TASK PROMPT: The data is to be repeated exactly, with the images removed.

RAW DATA:
--

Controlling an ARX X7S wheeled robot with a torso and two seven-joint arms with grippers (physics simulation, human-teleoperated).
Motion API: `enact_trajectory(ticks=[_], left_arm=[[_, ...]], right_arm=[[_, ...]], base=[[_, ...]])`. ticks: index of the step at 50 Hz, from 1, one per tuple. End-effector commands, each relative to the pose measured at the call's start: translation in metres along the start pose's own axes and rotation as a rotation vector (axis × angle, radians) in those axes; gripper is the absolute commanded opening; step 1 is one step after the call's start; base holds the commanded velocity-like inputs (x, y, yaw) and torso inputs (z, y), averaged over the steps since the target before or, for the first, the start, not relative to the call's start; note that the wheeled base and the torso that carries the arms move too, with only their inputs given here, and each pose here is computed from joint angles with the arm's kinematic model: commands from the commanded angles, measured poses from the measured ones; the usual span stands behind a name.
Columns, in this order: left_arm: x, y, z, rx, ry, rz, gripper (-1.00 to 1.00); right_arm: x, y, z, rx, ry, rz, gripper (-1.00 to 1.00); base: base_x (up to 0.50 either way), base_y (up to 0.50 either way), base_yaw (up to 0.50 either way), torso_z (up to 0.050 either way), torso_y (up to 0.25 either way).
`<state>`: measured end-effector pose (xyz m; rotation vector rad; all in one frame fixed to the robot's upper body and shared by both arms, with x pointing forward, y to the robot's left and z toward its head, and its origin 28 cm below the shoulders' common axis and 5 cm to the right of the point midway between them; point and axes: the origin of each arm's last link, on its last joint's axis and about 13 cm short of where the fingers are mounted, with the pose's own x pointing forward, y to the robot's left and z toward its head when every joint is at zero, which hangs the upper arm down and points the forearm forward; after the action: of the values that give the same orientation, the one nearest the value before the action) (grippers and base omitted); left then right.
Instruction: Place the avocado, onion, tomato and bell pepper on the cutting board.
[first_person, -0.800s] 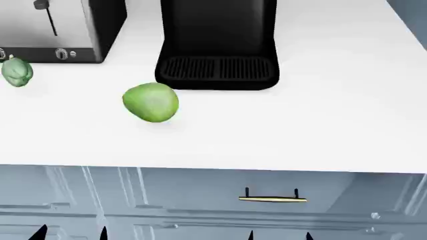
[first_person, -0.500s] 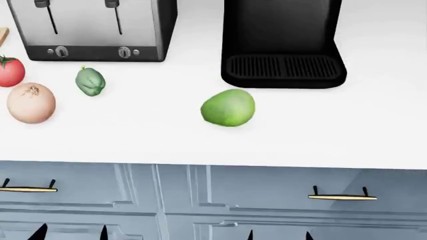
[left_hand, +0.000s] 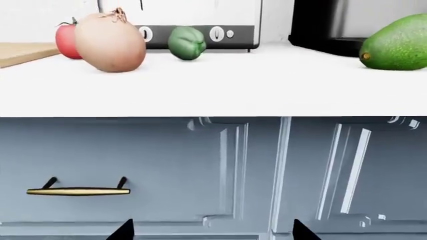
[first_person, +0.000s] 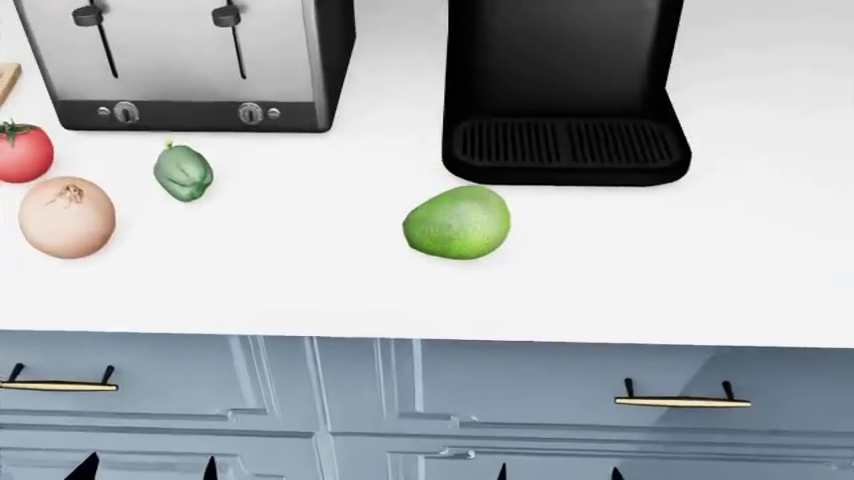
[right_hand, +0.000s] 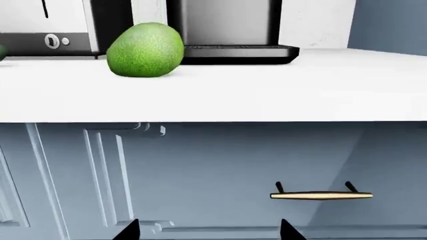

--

EXPECTED ANSWER:
Controlling an ARX X7S wheeled robot with a torso and two seven-joint arms with grippers (physics simulation, human-teleoperated).
Motion API: `enact_trajectory(ticks=[_], left_arm=[[_, ...]], right_arm=[[_, ...]], base=[[_, ...]])`. ticks: index of the step at 50 Hz, from 1, one per tuple. End-effector commands, each relative to the pose measured at the call's start: translation in metres along the start pose's own axes and rotation as a rotation vector (axis × angle, radians) in those axes; gripper is the absolute commanded opening; step 1 is one step after the call's start; base holds the commanded velocity-like inputs (x, y, yaw) and torso inputs (z, y), averaged over the steps since the target before or, for the first, the start, not relative to the call's start; note that the wheeled base and the torso that carries the arms move too, with only their inputs given here, and each pose here is computed from joint angles with the arm's kinematic model: commands from the commanded angles, measured poses from the measured ones; the usual span stands behind a name.
Columns, in this order: left_arm: x, y, z, rx, ry, rz, gripper (-1.00 to 1.00); right_arm: x, y, z, rx, ry, rz, gripper (-1.00 to 1.00); base: base_x (up to 0.50 either way), base_y (up to 0.50 either way), base_yaw (up to 0.50 either way), torso_z (up to 0.050 either way), torso_y (up to 0.25 either way).
`<state>`: measured end-effector pose (xyz m; rotation vector rad; all in one frame fixed to the robot's upper body and shared by both arms, with x pointing forward, y to the robot's left and z toward its head, and its origin 28 cm below the shoulders' common axis and 5 cm to the right of the point midway between them; point and axes: the origin of each arm's last link, on its last joint's axis and about 13 cm short of where the fingers are mounted, with the pose's own x pointing forward, y to the robot's left and z toward its head when every joint is at zero, which hangs the upper arm down and points the forearm forward; after the action: of the values that give the same orientation, the one nearest the value before the action) (grippers and base omitted); left then right.
Instruction: Place the avocado, onion, tomato and bell pepper on the cutting board.
[first_person, -0.800s] 
[first_person, -0.500s] 
[left_hand, +0.000s] 
[first_person, +0.000s] 
[right_hand, +0.000s] 

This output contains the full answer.